Much recent policy towards conservation and sustainable use of the marine environment has emphasized that it is underpinned by—or delivers—the “ecosystem approach to management” ([EAM], which we use synonymously with “ecosystem-based management”). We began our KnowSeas project by trying to give greater clarity on what is meant by EAM, defining it as “a resource planning and management approach that integrates the connections between land, air and water and all living things, including people, their activities and institutions” (Farmer et al. 2012). Though there are a number of generally wordy definitions in current use (e.g., by the Convention for Biodiversity, OSPAR and HELCOM, FAO, ICES, COMPASS), we sought a succinct statement that would be understood by policy-makers. What is more difficult for many to understand, however, is that the incorporation of humans in ecosystems requires an understanding of social processes and human preferences just as much as the longer standing study of nonhuman ecology (Waltner-Toews and Kay 2005, Mee et al. 2008). Indeed, the term “ecosystem approach” may deter the engagement of some social scientists and policy-makers who may associate it with the narrower intentions of the conservation movement.

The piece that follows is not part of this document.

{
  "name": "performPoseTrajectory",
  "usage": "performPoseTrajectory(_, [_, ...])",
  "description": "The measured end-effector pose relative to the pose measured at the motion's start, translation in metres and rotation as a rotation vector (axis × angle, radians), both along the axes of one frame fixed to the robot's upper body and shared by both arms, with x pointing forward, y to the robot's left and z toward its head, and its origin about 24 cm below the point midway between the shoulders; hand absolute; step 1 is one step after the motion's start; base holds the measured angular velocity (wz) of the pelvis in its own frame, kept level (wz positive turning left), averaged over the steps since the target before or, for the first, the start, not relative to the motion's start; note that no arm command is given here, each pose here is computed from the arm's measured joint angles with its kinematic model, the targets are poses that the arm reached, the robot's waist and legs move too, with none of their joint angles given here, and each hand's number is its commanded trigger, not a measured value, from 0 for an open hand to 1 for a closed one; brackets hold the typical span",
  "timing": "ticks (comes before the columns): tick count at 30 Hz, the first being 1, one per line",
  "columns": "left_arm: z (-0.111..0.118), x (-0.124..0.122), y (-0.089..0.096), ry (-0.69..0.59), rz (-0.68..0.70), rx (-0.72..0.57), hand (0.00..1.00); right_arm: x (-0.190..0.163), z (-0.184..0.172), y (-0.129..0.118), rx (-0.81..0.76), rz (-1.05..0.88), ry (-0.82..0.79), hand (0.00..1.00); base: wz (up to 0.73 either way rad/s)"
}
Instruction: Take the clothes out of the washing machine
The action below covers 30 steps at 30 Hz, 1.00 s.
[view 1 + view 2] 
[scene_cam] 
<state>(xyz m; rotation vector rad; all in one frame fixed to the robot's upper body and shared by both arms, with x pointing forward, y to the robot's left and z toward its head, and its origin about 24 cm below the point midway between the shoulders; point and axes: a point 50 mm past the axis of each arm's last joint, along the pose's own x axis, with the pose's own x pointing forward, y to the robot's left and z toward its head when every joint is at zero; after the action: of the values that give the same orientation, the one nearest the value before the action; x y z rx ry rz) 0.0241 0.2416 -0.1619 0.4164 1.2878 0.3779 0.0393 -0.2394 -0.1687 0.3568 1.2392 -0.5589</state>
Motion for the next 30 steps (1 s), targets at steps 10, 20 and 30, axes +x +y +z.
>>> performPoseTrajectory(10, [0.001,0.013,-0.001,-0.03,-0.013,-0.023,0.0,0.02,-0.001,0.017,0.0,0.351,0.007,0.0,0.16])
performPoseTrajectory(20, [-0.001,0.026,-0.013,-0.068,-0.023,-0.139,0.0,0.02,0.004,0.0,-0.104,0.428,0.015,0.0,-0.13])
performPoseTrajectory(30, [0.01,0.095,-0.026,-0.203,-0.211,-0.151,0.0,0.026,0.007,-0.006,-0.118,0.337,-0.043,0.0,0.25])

Although the ecosystem approach is intended as a means to reframe planning and management in terms of the long-term efficient and sustainable use of coupled social-ecological systems, the division between social and ecological components is a long standing one. This has led to separate institutions for the use and conservation of marine ecosystems (e.g., fisheries ministries, environment ministries, EU DG Mare, and DG Environment), different epistemologies, and even the meaning given to terms and the language employed to describe them. We highlight this point in the context of the Drivers-Pressures-State-Impact-Response framework, originally developed by the European Environment Agency. We examined interpretations of these terms during a previous project (the EU FP6 project European Lifestyles and Marine Ecosystems [Langmead et al. 2007]) and during KnowSeas. The term “Impact” had been interpreted by some individuals and institutions to mean “impact on nonhuman ecosystems” and others to mean “impact on humans;” each side is firmly entrenched in its own position (see Cooper 2012). We have modified the framework to remove this ambiguity by substituting the term “Welfare” for Impact so that “impact” encompasses both effects on humans and changes in the state of ecosystems, and by showing how the social system is contained within the limits of the natural system (Fig. 3; Cooper 2013). This Driver Pressure State Welfare Response (DPSWR) framework was the basic conceptual model for our further investigations reported here and in this Special Feature. Though it is useful in terms of analysis to distinguish between ecological impacts (State changes) and economic impacts (changes in Welfare), since these delineate disciplinary boundaries, we stress the shared Greek root of these disciplines, “Oikos,” meaning household, and recognize that the “household” of economics is nested within, and is entirely dependent on, the wider “household” studied in ecology.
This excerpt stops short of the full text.